AC impedance analysis of NCM523 composite electrodes in all-solid-state three electrode cells and their degradation behavior

Electrochemical analysis offers useful information to understand the behavior of electrochemical systems including lithium-ion batteries and to take measures for their improvement. In this study, we report AC impedance analysis of LiNi0.5Co0.2Mn0.3O2 (NCM523) composite electrodes in all-solid-state three-electrode cells using glass-ceramic Li2S-P2S5-LiI (LPSI) or crystalline Li6PS5Cl (LPSCl) electrolytes to evaluate the rate-limiting processes in NCM523 electrodes and their variations after the charge-discharge cycles. Besides the lithium-ion transfer resistance in the electrolyte layer (i), electron transfer resistance between NCM523 composite electrode and current collector (ii), charge transfer resistance between NCM523 and solid electrolyte (iii), component that has been unidentified (iv), and lithium-ion diffusion resistance in NCM523 particles as Warburg impedance (v) are observed.

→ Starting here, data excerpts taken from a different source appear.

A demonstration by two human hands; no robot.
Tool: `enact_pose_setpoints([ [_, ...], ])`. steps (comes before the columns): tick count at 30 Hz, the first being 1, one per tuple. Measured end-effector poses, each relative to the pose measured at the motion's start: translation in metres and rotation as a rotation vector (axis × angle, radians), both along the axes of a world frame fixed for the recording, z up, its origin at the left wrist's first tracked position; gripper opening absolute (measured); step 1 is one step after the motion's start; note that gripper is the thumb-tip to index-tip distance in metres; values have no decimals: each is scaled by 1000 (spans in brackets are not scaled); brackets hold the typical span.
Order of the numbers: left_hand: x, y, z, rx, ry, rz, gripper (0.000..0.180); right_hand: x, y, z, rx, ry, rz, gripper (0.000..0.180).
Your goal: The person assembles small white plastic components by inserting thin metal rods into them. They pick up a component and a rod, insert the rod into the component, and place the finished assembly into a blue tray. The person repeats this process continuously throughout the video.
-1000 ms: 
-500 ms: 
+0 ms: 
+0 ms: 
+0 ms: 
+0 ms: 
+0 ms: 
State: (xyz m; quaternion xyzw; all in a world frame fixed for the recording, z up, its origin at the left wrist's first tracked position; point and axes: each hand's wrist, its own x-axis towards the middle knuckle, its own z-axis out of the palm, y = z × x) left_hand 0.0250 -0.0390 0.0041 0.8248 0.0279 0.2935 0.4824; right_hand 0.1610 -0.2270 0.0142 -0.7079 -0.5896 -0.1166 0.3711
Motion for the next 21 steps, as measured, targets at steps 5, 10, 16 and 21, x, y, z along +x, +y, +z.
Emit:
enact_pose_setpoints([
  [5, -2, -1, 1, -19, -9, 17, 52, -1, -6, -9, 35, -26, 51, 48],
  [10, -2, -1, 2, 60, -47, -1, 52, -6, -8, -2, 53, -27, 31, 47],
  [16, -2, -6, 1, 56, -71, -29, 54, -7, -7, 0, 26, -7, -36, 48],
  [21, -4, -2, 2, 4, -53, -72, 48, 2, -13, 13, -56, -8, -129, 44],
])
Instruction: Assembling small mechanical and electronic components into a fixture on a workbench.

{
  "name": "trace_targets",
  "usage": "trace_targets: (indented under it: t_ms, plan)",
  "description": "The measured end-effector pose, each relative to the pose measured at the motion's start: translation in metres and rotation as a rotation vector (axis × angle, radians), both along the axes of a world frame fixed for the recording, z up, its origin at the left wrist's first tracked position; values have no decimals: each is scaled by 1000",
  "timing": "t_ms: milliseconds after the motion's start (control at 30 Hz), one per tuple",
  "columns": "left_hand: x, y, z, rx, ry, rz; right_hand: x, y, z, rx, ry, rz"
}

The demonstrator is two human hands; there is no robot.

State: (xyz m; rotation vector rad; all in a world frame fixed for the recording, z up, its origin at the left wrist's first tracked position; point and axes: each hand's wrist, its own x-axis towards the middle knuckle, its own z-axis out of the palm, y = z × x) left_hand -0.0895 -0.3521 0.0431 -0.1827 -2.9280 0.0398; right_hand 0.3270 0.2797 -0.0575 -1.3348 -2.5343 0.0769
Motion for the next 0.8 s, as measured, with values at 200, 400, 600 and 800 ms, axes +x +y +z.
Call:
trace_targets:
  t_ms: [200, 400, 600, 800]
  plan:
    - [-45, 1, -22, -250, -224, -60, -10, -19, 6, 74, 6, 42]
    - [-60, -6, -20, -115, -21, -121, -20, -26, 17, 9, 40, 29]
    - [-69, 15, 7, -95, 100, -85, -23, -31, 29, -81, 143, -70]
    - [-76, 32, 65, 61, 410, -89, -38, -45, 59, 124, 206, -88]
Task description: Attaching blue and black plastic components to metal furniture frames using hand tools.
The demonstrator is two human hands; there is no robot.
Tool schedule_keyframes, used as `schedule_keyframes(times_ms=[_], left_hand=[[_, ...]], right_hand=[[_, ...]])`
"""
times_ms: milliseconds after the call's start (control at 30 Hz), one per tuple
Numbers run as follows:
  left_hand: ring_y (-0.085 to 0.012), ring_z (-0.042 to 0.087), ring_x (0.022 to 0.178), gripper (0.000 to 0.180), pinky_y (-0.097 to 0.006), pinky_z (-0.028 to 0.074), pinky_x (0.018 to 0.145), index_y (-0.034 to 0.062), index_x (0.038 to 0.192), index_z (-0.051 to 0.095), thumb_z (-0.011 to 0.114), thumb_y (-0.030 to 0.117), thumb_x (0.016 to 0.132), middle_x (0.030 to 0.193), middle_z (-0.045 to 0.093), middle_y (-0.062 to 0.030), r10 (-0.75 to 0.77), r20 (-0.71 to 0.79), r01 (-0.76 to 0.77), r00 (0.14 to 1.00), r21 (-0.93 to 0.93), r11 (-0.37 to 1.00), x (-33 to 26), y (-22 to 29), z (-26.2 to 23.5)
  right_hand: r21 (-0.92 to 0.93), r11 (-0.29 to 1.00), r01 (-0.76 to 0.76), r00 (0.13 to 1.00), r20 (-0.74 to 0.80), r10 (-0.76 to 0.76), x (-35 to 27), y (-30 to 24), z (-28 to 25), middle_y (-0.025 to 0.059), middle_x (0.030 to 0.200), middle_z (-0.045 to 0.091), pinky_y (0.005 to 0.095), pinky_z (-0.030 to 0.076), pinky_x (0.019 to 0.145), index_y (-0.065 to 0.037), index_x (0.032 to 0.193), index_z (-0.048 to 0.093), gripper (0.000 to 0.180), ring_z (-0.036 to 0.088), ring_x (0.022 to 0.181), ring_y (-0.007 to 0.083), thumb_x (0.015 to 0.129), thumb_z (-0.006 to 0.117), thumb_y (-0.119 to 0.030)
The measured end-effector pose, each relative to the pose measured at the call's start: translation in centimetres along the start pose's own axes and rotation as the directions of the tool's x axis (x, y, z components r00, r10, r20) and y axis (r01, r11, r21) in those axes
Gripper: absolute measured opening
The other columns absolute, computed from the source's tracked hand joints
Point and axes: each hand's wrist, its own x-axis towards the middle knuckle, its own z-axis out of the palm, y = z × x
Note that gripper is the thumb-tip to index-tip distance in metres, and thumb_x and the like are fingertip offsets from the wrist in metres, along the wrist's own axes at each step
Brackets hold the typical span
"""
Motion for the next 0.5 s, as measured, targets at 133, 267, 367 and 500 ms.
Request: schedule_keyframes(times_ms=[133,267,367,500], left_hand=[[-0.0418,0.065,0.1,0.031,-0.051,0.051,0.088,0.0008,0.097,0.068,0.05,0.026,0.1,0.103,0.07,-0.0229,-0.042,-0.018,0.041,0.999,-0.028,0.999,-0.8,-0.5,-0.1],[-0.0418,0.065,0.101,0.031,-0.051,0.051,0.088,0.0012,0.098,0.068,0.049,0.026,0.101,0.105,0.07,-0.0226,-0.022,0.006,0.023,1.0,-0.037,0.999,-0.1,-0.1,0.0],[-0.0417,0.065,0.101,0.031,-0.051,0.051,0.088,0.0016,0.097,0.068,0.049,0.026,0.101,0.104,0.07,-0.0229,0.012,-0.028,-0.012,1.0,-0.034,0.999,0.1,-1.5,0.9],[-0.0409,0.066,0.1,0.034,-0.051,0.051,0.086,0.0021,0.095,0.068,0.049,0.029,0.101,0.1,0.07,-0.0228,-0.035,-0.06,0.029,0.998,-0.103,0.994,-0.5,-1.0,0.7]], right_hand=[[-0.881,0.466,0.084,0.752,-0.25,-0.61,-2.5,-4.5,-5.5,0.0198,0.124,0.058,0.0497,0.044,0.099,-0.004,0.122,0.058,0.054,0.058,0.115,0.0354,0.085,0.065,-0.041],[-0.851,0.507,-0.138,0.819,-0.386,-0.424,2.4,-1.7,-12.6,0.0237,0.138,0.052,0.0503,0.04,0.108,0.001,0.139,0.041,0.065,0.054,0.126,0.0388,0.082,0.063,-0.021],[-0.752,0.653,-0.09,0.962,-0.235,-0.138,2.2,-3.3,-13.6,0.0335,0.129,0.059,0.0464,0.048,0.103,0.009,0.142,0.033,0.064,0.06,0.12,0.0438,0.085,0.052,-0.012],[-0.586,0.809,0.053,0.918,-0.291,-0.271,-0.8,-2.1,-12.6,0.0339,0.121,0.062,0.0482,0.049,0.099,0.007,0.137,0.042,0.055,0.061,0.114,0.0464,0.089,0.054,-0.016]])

The activation energies of (iii) are relatively low compared to those in liquid electrolyte systems. After the charge-discharge cycle tests, the impedance of the NCM523 electrode using both LPSI and LPSCl electrolytes shows a significant increase in (iii). On the other hand, the LPSI system exhibits larger increase in (iv) and fine voids in NCM523 secondary particles more than those in the LPSCl system, showing that (iv) can be attributed to the charge transfer resistance between NCM523 primary particles.